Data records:
• • • • • • •

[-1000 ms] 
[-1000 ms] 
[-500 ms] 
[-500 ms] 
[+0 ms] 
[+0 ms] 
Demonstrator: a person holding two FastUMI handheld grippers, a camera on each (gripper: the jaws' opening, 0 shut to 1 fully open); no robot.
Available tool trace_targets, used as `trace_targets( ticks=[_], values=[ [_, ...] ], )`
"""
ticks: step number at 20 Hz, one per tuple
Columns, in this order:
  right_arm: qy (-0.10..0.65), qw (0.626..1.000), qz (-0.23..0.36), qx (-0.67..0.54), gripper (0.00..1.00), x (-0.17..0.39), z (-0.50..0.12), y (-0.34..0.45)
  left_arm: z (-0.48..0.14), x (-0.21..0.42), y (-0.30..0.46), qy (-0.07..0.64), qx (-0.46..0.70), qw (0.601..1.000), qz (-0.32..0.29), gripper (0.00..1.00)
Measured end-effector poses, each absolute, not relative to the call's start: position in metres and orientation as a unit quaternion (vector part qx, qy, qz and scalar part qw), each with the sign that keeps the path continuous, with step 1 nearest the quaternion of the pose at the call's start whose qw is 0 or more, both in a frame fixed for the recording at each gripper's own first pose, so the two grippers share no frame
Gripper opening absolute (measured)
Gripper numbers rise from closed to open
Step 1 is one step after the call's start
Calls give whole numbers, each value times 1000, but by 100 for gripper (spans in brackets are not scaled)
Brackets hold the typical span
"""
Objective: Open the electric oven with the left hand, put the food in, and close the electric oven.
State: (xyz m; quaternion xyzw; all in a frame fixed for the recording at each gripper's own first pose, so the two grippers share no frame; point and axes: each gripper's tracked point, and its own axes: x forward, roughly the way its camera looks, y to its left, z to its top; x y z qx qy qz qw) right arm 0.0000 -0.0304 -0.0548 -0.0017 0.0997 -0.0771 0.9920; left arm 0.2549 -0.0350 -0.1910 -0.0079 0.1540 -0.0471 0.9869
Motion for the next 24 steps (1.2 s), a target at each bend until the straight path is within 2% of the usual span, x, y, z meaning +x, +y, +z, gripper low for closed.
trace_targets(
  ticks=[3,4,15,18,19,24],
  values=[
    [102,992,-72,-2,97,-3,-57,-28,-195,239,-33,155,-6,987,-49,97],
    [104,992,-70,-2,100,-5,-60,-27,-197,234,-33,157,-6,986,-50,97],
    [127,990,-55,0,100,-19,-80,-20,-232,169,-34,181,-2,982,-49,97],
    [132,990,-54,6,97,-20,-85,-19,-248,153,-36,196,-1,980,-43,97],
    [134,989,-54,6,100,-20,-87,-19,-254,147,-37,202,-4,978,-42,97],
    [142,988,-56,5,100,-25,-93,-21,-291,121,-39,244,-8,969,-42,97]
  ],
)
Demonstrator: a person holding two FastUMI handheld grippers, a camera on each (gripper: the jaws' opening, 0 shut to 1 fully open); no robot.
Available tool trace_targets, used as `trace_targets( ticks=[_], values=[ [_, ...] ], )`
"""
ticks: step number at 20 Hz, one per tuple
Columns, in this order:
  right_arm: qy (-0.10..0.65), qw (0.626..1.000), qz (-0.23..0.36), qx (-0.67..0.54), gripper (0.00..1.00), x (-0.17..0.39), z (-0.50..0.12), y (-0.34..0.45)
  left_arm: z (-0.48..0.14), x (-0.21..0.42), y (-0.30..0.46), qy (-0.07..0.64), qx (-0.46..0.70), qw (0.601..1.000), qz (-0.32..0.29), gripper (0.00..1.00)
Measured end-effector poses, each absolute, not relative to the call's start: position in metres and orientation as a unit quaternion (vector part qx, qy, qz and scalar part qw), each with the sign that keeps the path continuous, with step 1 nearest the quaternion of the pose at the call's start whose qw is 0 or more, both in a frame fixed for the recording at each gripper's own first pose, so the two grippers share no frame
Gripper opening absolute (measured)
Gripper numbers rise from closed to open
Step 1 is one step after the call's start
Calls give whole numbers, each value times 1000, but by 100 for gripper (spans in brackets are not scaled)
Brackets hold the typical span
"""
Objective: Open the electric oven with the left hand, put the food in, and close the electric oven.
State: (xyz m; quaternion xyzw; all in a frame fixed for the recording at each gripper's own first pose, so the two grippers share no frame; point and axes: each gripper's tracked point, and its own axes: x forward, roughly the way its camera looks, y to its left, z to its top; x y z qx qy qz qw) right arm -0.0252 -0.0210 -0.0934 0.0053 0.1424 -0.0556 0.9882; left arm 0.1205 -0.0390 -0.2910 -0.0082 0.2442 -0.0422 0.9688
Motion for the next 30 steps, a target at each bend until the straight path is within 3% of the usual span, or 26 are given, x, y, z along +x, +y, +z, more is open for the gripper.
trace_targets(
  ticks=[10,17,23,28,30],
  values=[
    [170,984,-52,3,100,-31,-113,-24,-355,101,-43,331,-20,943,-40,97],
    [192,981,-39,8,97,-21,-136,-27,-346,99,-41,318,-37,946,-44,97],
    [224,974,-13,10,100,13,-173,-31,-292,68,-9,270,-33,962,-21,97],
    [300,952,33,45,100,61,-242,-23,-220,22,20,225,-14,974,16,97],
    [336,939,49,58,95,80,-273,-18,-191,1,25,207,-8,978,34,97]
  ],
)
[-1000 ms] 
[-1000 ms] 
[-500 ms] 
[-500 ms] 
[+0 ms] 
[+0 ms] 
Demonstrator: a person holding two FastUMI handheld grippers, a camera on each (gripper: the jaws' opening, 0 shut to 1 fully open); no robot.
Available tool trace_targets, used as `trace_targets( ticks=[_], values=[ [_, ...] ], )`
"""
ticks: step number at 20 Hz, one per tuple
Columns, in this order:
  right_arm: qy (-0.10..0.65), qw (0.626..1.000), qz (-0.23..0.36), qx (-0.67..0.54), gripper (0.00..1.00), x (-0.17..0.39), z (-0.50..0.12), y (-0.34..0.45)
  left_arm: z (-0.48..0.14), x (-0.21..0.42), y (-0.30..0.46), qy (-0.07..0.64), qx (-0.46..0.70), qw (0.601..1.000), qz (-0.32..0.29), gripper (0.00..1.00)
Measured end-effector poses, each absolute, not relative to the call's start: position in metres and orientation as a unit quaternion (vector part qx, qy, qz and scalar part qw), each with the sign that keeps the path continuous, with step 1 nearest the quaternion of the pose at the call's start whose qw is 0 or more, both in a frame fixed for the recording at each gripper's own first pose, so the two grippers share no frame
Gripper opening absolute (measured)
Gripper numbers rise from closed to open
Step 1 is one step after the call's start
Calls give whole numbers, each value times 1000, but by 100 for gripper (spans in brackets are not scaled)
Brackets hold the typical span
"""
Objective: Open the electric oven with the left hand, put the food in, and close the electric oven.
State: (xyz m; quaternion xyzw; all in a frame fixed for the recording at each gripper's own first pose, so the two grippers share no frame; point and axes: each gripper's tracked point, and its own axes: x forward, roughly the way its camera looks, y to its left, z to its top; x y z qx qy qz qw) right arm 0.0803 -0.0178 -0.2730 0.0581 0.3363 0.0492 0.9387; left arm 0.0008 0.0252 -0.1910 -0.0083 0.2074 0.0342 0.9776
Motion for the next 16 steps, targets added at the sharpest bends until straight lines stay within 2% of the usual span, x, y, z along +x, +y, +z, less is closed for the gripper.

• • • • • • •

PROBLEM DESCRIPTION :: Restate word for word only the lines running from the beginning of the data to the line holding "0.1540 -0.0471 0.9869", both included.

SOLUTION FOR THIS PROBLEM ::
[-1000 ms] 
[-1000 ms] 
[-500 ms] 
[-500 ms] 
[+0 ms] 
[+0 ms] 
Demonstrator: a person holding two FastUMI handheld grippers, a camera on each (gripper: the jaws' opening, 0 shut to 1 fully open); no robot.
Available tool trace_targets, used as `trace_targets( ticks=[_], values=[ [_, ...] ], )`
"""
ticks: step number at 20 Hz, one per tuple
Columns, in this order:
  right_arm: qy (-0.10..0.65), qw (0.626..1.000), qz (-0.23..0.36), qx (-0.67..0.54), gripper (0.00..1.00), x (-0.17..0.39), z (-0.50..0.12), y (-0.34..0.45)
  left_arm: z (-0.48..0.14), x (-0.21..0.42), y (-0.30..0.46), qy (-0.07..0.64), qx (-0.46..0.70), qw (0.601..1.000), qz (-0.32..0.29), gripper (0.00..1.00)
Measured end-effector poses, each absolute, not relative to the call's start: position in metres and orientation as a unit quaternion (vector part qx, qy, qz and scalar part qw), each with the sign that keeps the path continuous, with step 1 nearest the quaternion of the pose at the call's start whose qw is 0 or more, both in a frame fixed for the recording at each gripper's own first pose, so the two grippers share no frame
Gripper opening absolute (measured)
Gripper numbers rise from closed to open
Step 1 is one step after the call's start
Calls give whole numbers, each value times 1000, but by 100 for gripper (spans in brackets are not scaled)
Brackets hold the typical span
"""
Objective: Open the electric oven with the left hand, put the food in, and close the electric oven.
State: (xyz m; quaternion xyzw; all in a frame fixed for the recording at each gripper's own first pose, so the two grippers share no frame; point and axes: each gripper's tracked point, and its own axes: x forward, roughly the way its camera looks, y to its left, z to its top; x y z qx qy qz qw) right arm 0.0000 -0.0304 -0.0548 -0.0017 0.0997 -0.0771 0.9920; left arm 0.2549 -0.0350 -0.1910 -0.0079 0.1540 -0.0471 0.9869

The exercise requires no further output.